Transcribe every record in full, keeping it exactly the same.

______

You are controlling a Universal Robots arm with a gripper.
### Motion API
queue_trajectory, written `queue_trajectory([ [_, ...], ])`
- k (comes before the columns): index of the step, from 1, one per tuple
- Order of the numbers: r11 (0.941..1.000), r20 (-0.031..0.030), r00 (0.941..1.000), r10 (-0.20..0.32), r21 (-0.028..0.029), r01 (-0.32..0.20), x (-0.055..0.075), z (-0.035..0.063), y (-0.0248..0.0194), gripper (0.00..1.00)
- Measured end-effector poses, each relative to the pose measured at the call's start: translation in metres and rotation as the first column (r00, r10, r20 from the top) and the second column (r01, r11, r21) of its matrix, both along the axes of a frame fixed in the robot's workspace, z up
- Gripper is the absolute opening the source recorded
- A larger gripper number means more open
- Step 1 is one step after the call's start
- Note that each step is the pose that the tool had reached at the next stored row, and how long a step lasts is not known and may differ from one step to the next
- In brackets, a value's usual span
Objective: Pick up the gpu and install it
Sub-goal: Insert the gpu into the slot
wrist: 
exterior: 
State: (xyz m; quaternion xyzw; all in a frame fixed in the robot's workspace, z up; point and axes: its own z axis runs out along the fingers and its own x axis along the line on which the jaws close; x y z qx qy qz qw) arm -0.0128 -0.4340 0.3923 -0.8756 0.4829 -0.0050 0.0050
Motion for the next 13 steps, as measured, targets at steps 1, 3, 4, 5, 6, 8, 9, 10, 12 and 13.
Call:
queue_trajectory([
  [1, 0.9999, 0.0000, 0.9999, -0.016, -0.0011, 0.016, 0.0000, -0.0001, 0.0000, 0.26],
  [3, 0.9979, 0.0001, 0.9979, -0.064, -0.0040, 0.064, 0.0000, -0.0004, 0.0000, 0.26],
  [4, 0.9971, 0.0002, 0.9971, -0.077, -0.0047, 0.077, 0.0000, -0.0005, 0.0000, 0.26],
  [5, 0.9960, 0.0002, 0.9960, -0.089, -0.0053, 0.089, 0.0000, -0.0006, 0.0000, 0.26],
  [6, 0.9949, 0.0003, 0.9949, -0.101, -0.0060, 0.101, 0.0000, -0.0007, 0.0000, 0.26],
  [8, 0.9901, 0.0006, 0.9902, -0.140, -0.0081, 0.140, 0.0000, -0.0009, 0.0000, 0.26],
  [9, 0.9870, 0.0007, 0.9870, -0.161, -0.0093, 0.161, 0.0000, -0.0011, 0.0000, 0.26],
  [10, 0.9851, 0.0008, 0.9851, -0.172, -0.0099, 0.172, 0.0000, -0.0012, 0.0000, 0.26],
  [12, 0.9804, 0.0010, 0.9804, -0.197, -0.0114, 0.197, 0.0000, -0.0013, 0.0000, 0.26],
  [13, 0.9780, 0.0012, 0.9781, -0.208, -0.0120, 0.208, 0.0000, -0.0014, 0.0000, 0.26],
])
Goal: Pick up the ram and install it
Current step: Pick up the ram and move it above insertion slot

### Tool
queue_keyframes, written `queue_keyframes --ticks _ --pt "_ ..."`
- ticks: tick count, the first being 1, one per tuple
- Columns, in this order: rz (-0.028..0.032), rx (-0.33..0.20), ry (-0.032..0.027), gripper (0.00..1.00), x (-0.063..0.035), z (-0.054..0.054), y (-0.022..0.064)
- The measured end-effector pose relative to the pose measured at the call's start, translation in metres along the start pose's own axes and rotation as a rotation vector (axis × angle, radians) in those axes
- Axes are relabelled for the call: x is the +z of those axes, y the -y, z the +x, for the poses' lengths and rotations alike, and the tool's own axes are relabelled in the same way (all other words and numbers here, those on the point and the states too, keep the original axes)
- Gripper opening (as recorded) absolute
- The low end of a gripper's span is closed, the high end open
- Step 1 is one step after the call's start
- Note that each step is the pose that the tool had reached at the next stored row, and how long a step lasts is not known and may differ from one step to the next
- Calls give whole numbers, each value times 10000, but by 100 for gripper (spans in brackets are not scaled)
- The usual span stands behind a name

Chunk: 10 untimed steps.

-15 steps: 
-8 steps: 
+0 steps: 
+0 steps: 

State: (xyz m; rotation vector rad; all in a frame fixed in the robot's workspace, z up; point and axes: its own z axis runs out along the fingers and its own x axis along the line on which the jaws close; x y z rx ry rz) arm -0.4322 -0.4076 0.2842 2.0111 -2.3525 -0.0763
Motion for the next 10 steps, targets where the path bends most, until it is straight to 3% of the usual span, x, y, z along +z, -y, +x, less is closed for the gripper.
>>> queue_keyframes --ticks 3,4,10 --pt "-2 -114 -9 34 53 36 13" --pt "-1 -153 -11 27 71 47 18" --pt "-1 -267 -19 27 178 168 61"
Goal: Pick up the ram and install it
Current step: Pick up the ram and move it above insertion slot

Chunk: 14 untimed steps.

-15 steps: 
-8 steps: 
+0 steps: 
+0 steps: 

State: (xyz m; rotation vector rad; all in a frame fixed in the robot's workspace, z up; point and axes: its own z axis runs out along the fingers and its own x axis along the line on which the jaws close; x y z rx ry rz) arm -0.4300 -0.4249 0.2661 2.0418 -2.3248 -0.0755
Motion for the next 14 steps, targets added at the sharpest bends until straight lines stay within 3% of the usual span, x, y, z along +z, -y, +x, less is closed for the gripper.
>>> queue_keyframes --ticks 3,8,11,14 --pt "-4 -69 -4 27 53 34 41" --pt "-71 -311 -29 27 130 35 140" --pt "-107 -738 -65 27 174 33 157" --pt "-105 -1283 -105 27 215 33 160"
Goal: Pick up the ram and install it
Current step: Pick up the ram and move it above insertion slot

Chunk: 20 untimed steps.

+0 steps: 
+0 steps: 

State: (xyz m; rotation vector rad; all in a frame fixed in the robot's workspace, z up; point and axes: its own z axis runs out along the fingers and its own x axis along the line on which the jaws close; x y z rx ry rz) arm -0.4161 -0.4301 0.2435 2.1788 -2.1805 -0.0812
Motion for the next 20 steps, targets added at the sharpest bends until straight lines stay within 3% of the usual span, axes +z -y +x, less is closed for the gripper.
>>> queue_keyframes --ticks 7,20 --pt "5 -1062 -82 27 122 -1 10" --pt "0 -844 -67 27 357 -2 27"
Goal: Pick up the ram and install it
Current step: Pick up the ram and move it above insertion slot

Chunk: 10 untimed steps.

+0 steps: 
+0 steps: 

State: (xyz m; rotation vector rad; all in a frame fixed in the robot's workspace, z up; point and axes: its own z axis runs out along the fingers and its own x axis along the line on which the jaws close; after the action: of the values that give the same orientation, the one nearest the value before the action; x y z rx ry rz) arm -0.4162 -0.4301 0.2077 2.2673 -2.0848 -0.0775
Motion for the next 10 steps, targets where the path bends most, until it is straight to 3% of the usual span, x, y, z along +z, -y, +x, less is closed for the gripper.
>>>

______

[Expected answer]
You are controlling a Universal Robots arm with a gripper.
### Motion API
queue_trajectory, written `queue_trajectory([ [_, ...], ])`
- k (comes before the columns): index of the step, from 1, one per tuple
- Order of the numbers: r11 (0.941..1.000), r20 (-0.031..0.030), r00 (0.941..1.000), r10 (-0.20..0.32), r21 (-0.028..0.029), r01 (-0.32..0.20), x (-0.055..0.075), z (-0.035..0.063), y (-0.0248..0.0194), gripper (0.00..1.00)
- Measured end-effector poses, each relative to the pose measured at the call's start: translation in metres and rotation as the first column (r00, r10, r20 from the top) and the second column (r01, r11, r21) of its matrix, both along the axes of a frame fixed in the robot's workspace, z up
- Gripper is the absolute opening the source recorded
- A larger gripper number means more open
- Step 1 is one step after the call's start
- Note that each step is the pose that the tool had reached at the next stored row, and how long a step lasts is not known and may differ from one step to the next
- In brackets, a value's usual span
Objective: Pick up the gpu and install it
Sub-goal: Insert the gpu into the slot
wrist: 
exterior: 
State: (xyz m; quaternion xyzw; all in a frame fixed in the robot's workspace, z up; point and axes: its own z axis runs out along the fingers and its own x axis along the line on which the jaws close; x y z qx qy qz qw) arm -0.0128 -0.4340 0.3923 -0.8756 0.4829 -0.0050 0.0050
Motion for the next 13 steps, as measured, targets at steps 1, 3, 4, 5, 6, 8, 9, 10, 12 and 13.
Call:
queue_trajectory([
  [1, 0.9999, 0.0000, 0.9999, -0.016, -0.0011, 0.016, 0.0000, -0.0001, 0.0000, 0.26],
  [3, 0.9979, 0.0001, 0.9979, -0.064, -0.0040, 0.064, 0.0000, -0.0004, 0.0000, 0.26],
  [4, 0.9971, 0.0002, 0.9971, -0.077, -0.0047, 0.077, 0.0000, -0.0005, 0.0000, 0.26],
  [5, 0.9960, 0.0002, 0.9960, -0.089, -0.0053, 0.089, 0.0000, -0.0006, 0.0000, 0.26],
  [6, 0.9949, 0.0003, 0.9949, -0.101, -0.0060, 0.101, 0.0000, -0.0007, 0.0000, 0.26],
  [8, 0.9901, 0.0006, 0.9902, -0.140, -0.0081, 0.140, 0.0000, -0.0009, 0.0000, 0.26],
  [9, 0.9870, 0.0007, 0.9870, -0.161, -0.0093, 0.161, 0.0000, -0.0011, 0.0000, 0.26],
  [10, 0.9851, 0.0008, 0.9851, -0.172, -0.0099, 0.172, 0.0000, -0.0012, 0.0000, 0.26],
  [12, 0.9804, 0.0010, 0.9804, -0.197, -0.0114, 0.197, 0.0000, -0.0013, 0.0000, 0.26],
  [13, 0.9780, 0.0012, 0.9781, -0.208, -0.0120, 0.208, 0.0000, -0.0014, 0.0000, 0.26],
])
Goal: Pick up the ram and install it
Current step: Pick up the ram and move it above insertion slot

### Tool
queue_keyframes, written `queue_keyframes --ticks _ --pt "_ ..."`
- ticks: tick count, the first being 1, one per tuple
- Columns, in this order: rz (-0.028..0.032), rx (-0.33..0.20), ry (-0.032..0.027), gripper (0.00..1.00), x (-0.063..0.035), z (-0.054..0.054), y (-0.022..0.064)
- The measured end-effector pose relative to the pose measured at the call's start, translation in metres along the start pose's own axes and rotation as a rotation vector (axis × angle, radians) in those axes
- Axes are relabelled for the call: x is the +z of those axes, y the -y, z the +x, for the poses' lengths and rotations alike, and the tool's own axes are relabelled in the same way (all other words and numbers here, those on the point and the states too, keep the original axes)
- Gripper opening (as recorded) absolute
- The low end of a gripper's span is closed, the high end open
- Step 1 is one step after the call's start
- Note that each step is the pose that the tool had reached at the next stored row, and how long a step lasts is not known and may differ from one step to the next
- Calls give whole numbers, each value times 10000, but by 100 for gripper (spans in brackets are not scaled)
- The usual span stands behind a name

Chunk: 10 untimed steps.

-15 steps: 
-8 steps: 
+0 steps: 
+0 steps: 

State: (xyz m; rotation vector rad; all in a frame fixed in the robot's workspace, z up; point and axes: its own z axis runs out along the fingers and its own x axis along the line on which the jaws close; x y z rx ry rz) arm -0.4322 -0.4076 0.2842 2.0111 -2.3525 -0.0763
Motion for the next 10 steps, targets where the path bends most, until it is straight to 3% of the usual span, x, y, z along +z, -y, +x, less is closed for the gripper.
>>> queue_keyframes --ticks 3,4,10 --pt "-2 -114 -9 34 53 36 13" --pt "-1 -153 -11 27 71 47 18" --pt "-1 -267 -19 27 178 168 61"
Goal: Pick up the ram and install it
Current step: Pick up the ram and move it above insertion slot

Chunk: 14 untimed steps.

-15 steps: 
-8 steps: 
+0 steps: 
+0 steps: 

State: (xyz m; rotation vector rad; all in a frame fixed in the robot's workspace, z up; point and axes: its own z axis runs out along the fingers and its own x axis along the line on which the jaws close; x y z rx ry rz) arm -0.4300 -0.4249 0.2661 2.0418 -2.3248 -0.0755
Motion for the next 14 steps, targets added at the sharpest bends until straight lines stay within 3% of the usual span, x, y, z along +z, -y, +x, less is closed for the gripper.
>>> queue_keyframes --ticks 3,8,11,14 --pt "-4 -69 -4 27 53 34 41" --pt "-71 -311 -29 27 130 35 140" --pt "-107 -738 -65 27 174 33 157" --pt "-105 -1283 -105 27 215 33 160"
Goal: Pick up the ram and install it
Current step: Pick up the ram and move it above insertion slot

Chunk: 20 untimed steps.

+0 steps: 
+0 steps: 

State: (xyz m; rotation vector rad; all in a frame fixed in the robot's workspace, z up; point and axes: its own z axis runs out along the fingers and its own x axis along the line on which the jaws close; x y z rx ry rz) arm -0.4161 -0.4301 0.2435 2.1788 -2.1805 -0.0812
Motion for the next 20 steps, targets added at the sharpest bends until straight lines stay within 3% of the usual span, axes +z -y +x, less is closed for the gripper.
>>> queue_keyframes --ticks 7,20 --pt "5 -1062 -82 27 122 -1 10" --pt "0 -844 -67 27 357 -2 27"
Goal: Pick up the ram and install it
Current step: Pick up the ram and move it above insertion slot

Chunk: 10 untimed steps.

+0 steps: 
+0 steps: 

State: (xyz m; rotation vector rad; all in a frame fixed in the robot's workspace, z up; point and axes: its own z axis runs out along the fingers and its own x axis along the line on which the jaws close; after the action: of the values that give the same orientation, the one nearest the value before the action; x y z rx ry rz) arm -0.4162 -0.4301 0.2077 2.2673 -2.0848 -0.0775
Motion for the next 10 steps, targets where the path bends most, until it is straight to 3% of the usual span, x, y, z along +z, -y, +x, less is closed for the gripper.
>>>

The exercise concludes with that.